Records Start Marker

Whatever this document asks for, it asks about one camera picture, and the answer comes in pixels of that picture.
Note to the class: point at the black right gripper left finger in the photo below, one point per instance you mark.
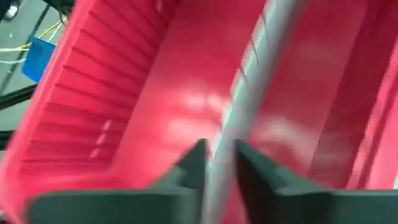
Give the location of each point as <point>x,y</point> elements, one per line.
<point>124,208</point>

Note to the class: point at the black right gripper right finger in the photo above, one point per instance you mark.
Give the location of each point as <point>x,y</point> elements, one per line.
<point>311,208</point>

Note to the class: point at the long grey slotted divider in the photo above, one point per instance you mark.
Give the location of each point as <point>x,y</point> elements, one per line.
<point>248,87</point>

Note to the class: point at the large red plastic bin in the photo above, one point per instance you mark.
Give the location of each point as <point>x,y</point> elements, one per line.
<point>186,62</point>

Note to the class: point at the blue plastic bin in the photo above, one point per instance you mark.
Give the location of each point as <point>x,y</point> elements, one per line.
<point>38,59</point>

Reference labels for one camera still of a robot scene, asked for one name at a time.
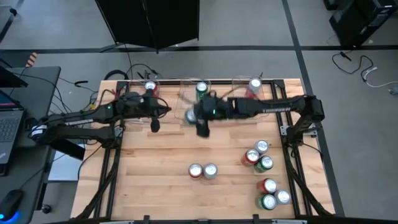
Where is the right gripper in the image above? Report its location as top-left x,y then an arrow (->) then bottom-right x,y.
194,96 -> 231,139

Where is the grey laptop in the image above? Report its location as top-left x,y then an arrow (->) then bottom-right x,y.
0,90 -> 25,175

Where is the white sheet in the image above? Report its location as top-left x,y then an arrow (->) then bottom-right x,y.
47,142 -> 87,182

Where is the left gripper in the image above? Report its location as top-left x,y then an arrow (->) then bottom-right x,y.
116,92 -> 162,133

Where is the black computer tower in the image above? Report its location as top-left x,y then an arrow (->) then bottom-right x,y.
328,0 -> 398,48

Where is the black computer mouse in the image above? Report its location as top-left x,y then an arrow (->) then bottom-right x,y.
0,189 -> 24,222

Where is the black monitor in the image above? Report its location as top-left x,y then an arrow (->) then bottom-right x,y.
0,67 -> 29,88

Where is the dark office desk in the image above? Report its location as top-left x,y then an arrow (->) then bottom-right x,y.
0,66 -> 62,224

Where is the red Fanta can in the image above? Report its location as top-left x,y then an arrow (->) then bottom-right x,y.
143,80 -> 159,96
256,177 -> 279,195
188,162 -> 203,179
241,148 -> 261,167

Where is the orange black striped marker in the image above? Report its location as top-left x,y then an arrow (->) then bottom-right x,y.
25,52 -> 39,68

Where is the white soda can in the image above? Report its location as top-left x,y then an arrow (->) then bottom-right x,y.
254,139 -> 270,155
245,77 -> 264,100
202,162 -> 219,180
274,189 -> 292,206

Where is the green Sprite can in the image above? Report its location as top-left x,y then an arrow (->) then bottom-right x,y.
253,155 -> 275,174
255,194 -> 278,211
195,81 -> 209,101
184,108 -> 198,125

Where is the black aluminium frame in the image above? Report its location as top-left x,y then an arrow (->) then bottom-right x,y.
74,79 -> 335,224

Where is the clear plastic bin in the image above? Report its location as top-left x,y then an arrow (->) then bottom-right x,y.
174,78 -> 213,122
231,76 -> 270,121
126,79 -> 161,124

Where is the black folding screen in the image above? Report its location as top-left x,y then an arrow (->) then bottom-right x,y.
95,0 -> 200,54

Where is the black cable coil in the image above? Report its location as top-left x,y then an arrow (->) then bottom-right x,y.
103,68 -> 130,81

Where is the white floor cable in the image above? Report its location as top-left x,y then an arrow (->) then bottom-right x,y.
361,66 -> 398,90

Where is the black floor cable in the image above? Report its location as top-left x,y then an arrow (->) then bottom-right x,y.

Records End Marker

Lines to set down from above: the line with "<point>311,208</point>", the line with "Reference labels for", and every line between, each exactly as written.

__Result for this task__.
<point>311,208</point>

Note to the class: point at the long grey slotted divider in the photo above, one point per instance you mark.
Give the location of each point as <point>x,y</point> elements, one per line.
<point>248,87</point>

Note to the class: point at the large red plastic bin in the photo above, one point per instance you mark.
Give the location of each point as <point>x,y</point> elements, one per line.
<point>186,62</point>

Note to the class: point at the blue plastic bin in the photo above, one point per instance you mark.
Give the location of each point as <point>x,y</point> elements, one per line.
<point>38,59</point>

Reference labels for one camera still of a robot scene, asked for one name at a time.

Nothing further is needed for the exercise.